If you tend to get really caught up in this (aka, you're a "ruminator" like me), having a professional help you work through this deep shit is really valuable. I highly recommend it. 

This is why I don't just give you a meal plan or a training program and send you on your way. If that worked we'd all be healthy and strong and weigh whatever we wanted to weigh and feel how we want to feel. That stuff is EASY. 

What's not easy? Doing the work that's not tangible, that may or may not result in immediate outcomes. It's being able to acknowledge things like:

"I'm stuck because I feel like everything in my life is out of control, so I keep trying to find a sense of ownership by controlling what I eat, and inevitably I find myself inhaling cookies alone in the kitchen at night on Day 4 of my 21 Day Sugar Detox."

or,

"I'm stuck because I drink my face off every weekend even though I eat really well during the week, and I do this because I'm afraid that no one will like me or want to hang out with me if I'm not kind of buzzed, and/or I'm afraid that since drinking is all my friends and I do to socialize, that I won't have any friends if I decide to change." 

or,

"I'm stuck because my job/family life is really busy, and I've allowed myself to become indispensable to everyone except for myself. Also I keep telling myself that I'm not a morning workout person because that feels really hard." 

or,

"I don't want to write down what I'm eating because it makes me ashamed of my bad choices." 

Being able to speak something is the first step to removing its power over you (it's a well known kid tenet that scary monsters can't survive in the light) and allows you to begin to do the kind-of-messy-but-always-worth-it work on your mindset. 

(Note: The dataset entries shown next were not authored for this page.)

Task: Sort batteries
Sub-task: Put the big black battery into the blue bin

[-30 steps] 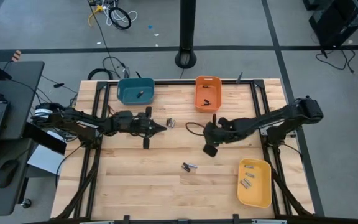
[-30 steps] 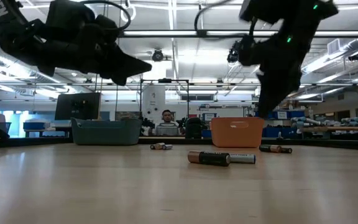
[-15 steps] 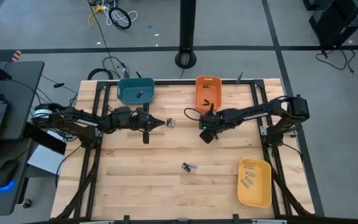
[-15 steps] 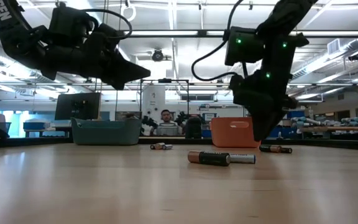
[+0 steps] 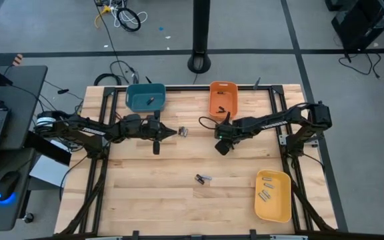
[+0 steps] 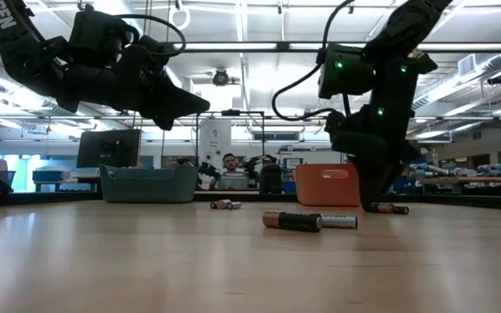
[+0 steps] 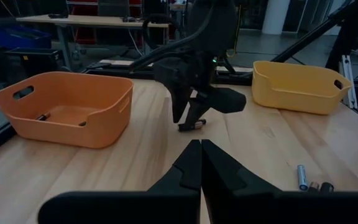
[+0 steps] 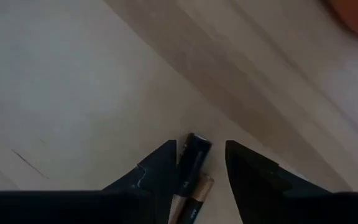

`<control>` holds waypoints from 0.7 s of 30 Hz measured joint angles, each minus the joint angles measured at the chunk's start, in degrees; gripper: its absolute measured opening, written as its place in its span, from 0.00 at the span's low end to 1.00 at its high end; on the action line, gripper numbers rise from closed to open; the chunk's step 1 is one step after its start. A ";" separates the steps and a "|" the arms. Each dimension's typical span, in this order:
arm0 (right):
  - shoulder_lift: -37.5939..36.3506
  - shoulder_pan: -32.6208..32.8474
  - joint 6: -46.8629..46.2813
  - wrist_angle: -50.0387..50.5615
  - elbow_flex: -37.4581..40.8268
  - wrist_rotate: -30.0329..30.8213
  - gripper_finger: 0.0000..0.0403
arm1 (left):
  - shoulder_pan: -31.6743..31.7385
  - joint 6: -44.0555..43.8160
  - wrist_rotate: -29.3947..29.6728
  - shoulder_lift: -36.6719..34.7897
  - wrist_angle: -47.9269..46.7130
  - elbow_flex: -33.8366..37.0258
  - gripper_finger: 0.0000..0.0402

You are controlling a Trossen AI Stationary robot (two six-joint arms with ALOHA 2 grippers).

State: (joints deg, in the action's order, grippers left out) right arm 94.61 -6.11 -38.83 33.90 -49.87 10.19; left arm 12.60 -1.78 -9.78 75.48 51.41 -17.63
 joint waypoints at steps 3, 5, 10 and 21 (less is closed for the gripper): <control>0.00 0.01 0.60 -2.62 1.44 -0.45 0.36 | 0.00 0.00 0.00 0.00 -0.02 0.00 0.02; 0.00 0.00 1.67 -4.91 2.10 -0.99 0.34 | 0.00 0.00 0.00 0.00 -0.02 0.00 0.02; -0.14 -0.02 3.08 -7.46 3.45 -1.24 0.22 | 0.02 0.00 0.00 0.00 -0.02 0.00 0.02; -0.13 -0.02 7.64 -7.38 3.05 -1.29 0.14 | 0.02 -0.22 0.02 0.02 0.26 -0.02 0.02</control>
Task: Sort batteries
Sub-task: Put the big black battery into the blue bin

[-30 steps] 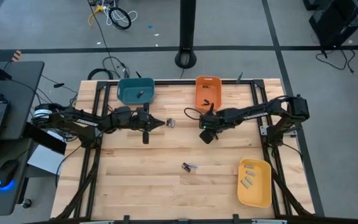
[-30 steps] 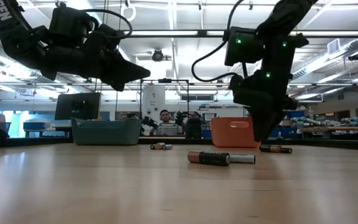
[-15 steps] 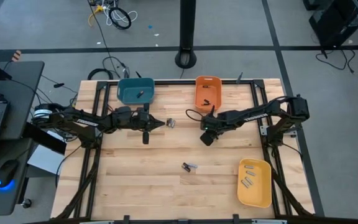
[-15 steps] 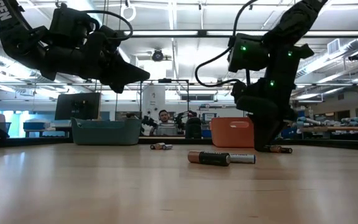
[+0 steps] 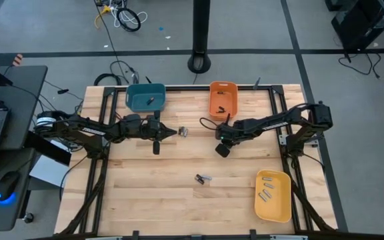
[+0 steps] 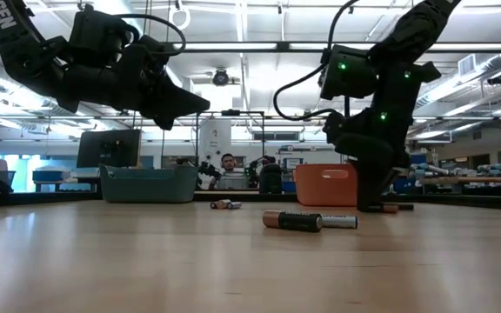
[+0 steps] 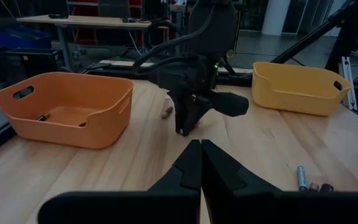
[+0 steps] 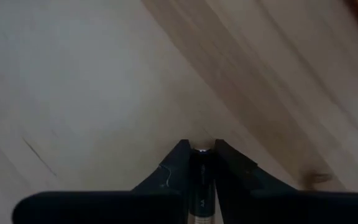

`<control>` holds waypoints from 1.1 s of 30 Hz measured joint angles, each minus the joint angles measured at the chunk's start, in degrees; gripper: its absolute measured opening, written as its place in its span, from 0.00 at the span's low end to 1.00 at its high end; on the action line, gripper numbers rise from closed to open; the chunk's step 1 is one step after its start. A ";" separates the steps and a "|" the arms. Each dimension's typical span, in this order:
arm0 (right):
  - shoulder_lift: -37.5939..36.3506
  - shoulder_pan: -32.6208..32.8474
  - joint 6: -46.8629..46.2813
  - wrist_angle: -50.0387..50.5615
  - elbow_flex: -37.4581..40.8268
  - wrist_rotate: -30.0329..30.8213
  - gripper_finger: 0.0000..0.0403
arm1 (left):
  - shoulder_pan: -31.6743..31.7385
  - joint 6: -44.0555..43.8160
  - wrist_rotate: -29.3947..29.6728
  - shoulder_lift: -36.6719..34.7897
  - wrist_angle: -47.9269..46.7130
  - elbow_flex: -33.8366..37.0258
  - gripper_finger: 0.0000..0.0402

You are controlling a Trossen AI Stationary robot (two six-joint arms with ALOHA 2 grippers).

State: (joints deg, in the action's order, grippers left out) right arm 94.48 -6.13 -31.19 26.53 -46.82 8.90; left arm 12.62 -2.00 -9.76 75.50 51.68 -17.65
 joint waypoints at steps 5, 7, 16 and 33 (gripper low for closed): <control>0.22 0.00 3.15 -0.19 -3.07 -0.42 0.14 | 0.00 -0.20 0.00 0.02 1.54 -0.02 0.02; 0.19 0.01 4.75 -0.32 -4.50 -0.41 0.14 | 0.00 -0.22 -0.01 0.02 1.75 -0.02 0.02; -2.72 0.15 14.06 -7.46 -10.85 -1.52 0.14 | -0.02 -5.10 -1.87 0.02 7.23 -0.09 0.03; -10.28 4.51 29.51 -41.51 -13.14 -1.59 0.14 | -4.85 -5.68 -2.92 0.02 8.91 -7.45 0.36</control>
State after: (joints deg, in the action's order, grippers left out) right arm 84.20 -1.62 -1.68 -14.98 -59.96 7.31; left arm 7.77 -7.68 -12.68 75.53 60.59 -25.10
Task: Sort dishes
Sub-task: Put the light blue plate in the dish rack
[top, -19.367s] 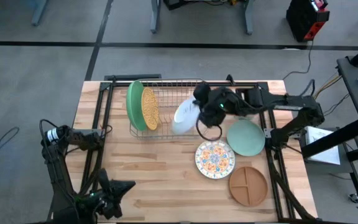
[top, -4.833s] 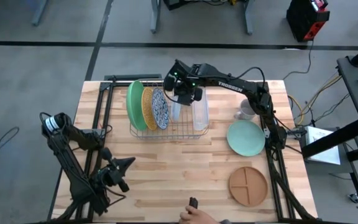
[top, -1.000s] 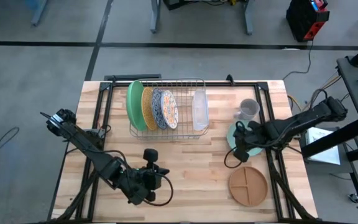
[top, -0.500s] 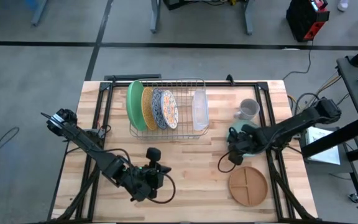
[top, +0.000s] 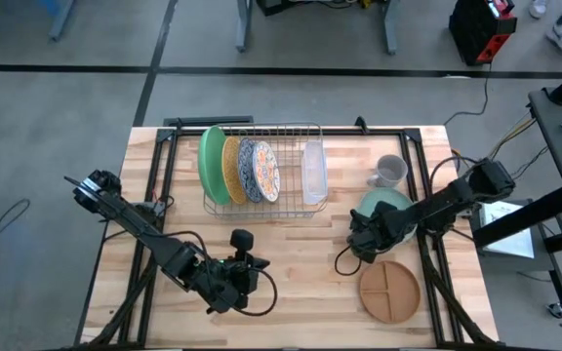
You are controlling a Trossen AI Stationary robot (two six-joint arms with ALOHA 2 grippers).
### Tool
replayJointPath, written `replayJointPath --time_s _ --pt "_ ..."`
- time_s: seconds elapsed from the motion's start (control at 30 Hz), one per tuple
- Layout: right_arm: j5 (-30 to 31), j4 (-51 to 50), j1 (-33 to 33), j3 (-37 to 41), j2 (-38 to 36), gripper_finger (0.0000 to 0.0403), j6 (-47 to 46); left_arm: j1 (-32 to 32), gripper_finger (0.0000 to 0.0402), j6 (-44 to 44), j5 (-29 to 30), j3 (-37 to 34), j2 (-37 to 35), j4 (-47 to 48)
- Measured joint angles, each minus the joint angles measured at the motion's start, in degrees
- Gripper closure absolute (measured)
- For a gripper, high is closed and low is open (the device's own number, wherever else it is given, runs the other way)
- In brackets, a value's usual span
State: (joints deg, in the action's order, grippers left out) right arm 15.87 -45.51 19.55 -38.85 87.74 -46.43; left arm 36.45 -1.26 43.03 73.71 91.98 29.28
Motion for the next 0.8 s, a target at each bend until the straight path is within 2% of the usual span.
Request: replayJointPath --time_s 0.13,0.37,0.53,0.67,0.8 --pt "-0.34 2.05 -0.02 0.15 0.29 0.0252 -0.3 -0.56 0.0401 -0.02 0.06 0.0 0.0 -0.05" --pt "-0.27 2.12 0.42 0.33 -4.13 0.0383 -2.89 -1.61 0.0401 0.0 0.09 0.0 0.0 -0.1" --pt "-1.18 2.09 2.96 -0.86 -10.23 0.0394 -3.32 -1.79 0.0401 0.0 0.09 0.0 0.0 -0.04" --pt "0.33 3.38 7.78 -2.89 -17.28 0.04 -3.7 -1.79 0.0401 -0.62 0.16 -0.02 -0.02 -0.05" --pt "4.26 13.69 14.09 -3.05 -24.95 0.0401 -0.26 -1.84 0.0401 -1.21 2.51 -0.02 -0.02 -0.11"
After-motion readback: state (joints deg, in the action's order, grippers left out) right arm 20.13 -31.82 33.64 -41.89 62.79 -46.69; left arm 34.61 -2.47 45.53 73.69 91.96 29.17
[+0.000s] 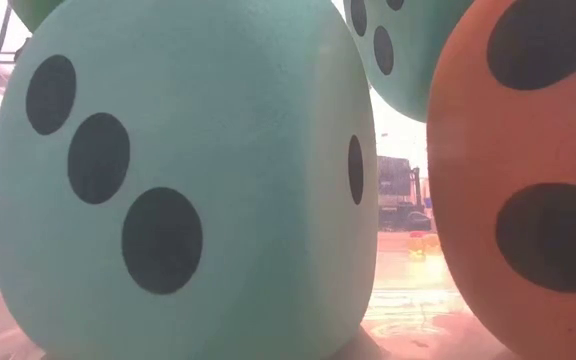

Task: Pick & Place Dice
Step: Put the bottom small black dice into the transparent bin

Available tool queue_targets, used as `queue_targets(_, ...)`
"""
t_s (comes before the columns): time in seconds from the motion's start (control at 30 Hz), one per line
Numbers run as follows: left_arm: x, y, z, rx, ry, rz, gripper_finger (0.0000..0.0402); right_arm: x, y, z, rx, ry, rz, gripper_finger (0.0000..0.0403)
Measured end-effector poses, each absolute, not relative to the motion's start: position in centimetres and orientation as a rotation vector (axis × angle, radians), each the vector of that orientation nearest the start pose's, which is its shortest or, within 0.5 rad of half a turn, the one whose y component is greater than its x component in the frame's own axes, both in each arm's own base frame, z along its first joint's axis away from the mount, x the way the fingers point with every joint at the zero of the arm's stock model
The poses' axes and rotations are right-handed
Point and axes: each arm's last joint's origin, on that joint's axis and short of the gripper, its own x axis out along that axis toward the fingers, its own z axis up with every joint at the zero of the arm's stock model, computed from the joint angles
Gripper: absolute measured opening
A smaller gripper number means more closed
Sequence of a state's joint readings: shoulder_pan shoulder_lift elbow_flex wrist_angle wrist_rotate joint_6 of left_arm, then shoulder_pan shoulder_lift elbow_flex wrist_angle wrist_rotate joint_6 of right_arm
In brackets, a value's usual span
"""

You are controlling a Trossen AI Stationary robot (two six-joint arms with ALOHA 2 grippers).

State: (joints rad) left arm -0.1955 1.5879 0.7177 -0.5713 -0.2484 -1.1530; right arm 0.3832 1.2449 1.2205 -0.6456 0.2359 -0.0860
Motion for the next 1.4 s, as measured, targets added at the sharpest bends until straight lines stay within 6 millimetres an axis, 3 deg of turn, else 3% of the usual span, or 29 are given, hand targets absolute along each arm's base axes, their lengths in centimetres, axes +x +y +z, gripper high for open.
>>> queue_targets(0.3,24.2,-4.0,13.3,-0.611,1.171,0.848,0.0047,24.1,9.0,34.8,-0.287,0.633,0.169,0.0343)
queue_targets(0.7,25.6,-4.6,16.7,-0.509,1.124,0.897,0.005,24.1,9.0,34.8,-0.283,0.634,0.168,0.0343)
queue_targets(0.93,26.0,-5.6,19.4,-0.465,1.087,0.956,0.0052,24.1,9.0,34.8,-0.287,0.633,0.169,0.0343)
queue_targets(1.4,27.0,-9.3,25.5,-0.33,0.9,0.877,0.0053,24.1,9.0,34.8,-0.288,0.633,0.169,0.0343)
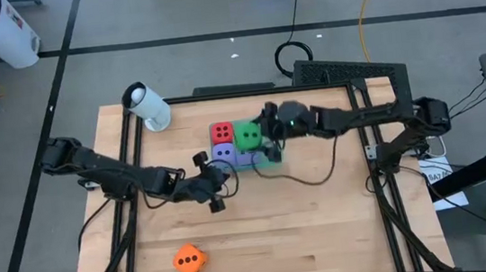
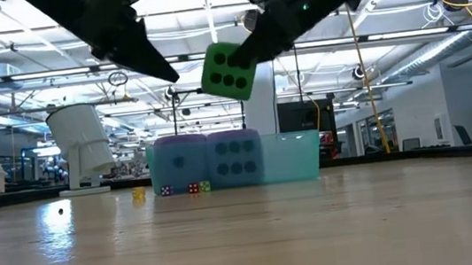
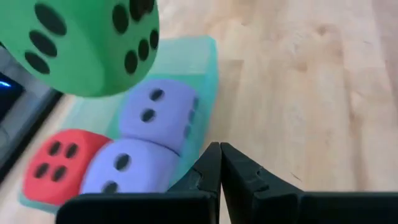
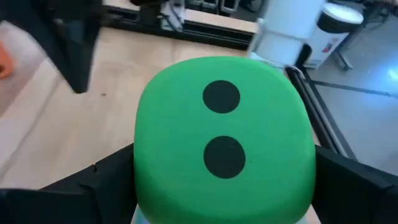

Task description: Pick & Place Dice

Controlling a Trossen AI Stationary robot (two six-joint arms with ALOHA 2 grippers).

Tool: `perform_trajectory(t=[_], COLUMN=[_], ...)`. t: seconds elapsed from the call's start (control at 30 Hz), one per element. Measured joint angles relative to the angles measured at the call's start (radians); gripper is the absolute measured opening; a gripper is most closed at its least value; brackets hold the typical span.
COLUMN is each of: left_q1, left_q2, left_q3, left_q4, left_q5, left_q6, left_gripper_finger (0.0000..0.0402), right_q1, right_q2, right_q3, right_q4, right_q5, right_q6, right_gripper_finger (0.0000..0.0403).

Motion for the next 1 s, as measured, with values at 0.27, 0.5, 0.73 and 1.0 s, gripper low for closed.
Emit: perform_trajectory(t=[0.27, 0.5, 0.73, 1.0], left_q1=[0.172, 0.247, 0.277, 0.355], left_q2=[0.000, 0.000, 0.000, 0.008], left_q3=[0.000, 0.000, 0.000, 0.001], left_q4=[0.111, 0.137, 0.137, 0.193], left_q5=[0.122, 0.188, 0.238, 0.261], left_q6=[0.087, 0.099, 0.108, 0.094], left_gripper_finger=[0.0008, 0.0009, 0.0005, 0.0004], right_q1=[-0.133, -0.154, -0.155, -0.153], right_q2=[0.085, 0.191, 0.258, 0.259], right_q3=[0.002, 0.000, 0.000, 0.000], right_q4=[0.057, 0.093, 0.111, 0.137], right_q5=[-0.021, -0.027, -0.025, -0.027], right_q6=[-0.030, -0.121, -0.129, -0.139], right_gripper_finger=[0.0364, 0.0368, 0.0393, 0.0398])
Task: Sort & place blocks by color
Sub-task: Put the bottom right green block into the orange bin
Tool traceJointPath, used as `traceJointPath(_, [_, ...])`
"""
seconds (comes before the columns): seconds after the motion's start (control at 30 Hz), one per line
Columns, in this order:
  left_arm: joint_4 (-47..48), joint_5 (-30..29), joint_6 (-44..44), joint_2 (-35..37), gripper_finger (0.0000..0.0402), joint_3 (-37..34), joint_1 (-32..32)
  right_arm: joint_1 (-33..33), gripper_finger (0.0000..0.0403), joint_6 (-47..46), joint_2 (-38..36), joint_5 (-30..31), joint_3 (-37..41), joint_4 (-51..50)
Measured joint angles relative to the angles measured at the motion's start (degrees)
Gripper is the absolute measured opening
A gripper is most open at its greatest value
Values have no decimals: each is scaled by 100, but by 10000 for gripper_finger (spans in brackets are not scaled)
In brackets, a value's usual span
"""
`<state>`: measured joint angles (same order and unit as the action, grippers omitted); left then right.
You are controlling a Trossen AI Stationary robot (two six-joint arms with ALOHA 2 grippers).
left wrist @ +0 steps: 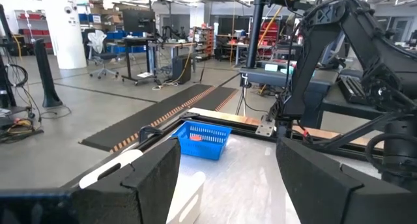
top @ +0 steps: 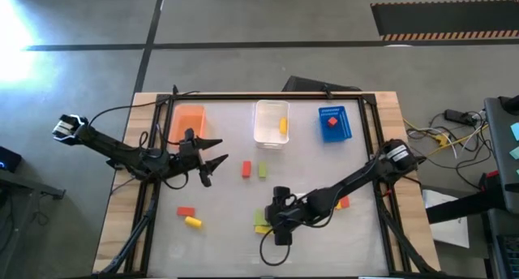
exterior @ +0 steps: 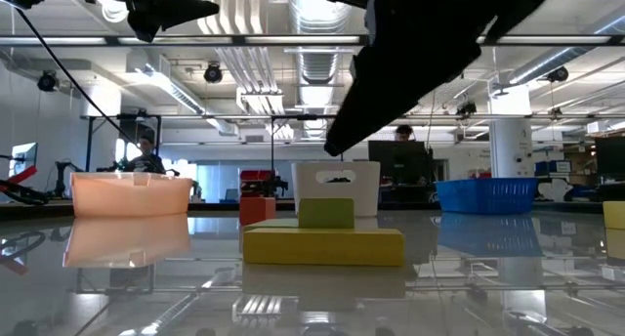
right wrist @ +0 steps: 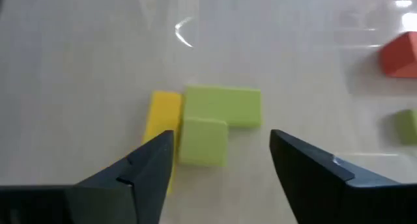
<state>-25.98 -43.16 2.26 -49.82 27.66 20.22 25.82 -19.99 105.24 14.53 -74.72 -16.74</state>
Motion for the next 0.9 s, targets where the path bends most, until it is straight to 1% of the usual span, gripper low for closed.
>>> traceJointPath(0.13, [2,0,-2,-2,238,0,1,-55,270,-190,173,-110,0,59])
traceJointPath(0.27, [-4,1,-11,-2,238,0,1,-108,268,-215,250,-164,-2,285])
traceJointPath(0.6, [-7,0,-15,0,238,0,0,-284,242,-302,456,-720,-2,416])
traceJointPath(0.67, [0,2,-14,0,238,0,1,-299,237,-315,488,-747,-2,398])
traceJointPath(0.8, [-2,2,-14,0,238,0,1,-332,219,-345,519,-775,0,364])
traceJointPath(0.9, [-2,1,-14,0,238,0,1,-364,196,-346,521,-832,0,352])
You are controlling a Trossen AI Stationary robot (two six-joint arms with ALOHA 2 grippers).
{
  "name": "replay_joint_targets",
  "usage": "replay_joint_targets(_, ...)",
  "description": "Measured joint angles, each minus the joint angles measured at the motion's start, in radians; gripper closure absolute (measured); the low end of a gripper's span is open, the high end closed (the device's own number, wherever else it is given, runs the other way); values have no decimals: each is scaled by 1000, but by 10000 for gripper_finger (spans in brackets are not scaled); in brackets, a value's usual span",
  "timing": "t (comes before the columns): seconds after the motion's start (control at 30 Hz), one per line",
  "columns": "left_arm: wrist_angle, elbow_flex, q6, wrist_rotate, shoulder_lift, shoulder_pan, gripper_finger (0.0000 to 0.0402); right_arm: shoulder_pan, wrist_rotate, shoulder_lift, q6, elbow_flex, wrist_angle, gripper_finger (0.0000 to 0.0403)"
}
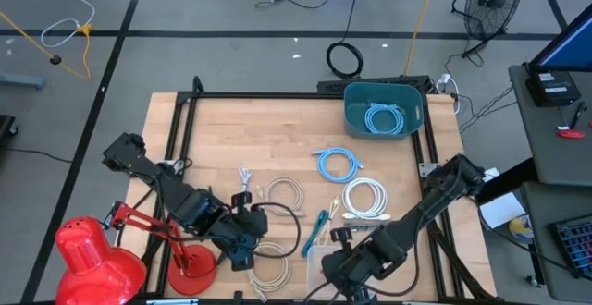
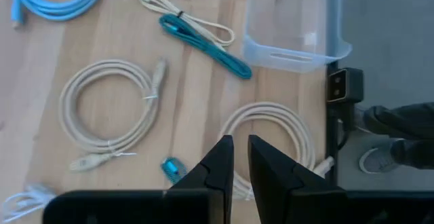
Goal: Pick & Place USB Port
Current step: Put the pink charger cable into the transparent bin
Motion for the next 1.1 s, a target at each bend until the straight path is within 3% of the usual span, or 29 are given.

Between the stimulus and the response is your greatest power—you have the freedom to choose your response. One of the most important things you choose is what you say. Your language is a good indicator of how you see yourself. A proactive person uses proactive language—I can, I will, I prefer, etc. A reactive person uses reactive language—I can’t, I have to, if only. Reactive people believe they are not responsible for what they say and do—they have no choice.
— Stephen Covey, The 7 Habits of Highly Effective People

What are some self-limiting beliefs that you have? What are areas in your life over which you have control? What are areas that you CANNOT control but you allow to affect your decisions and your mindset?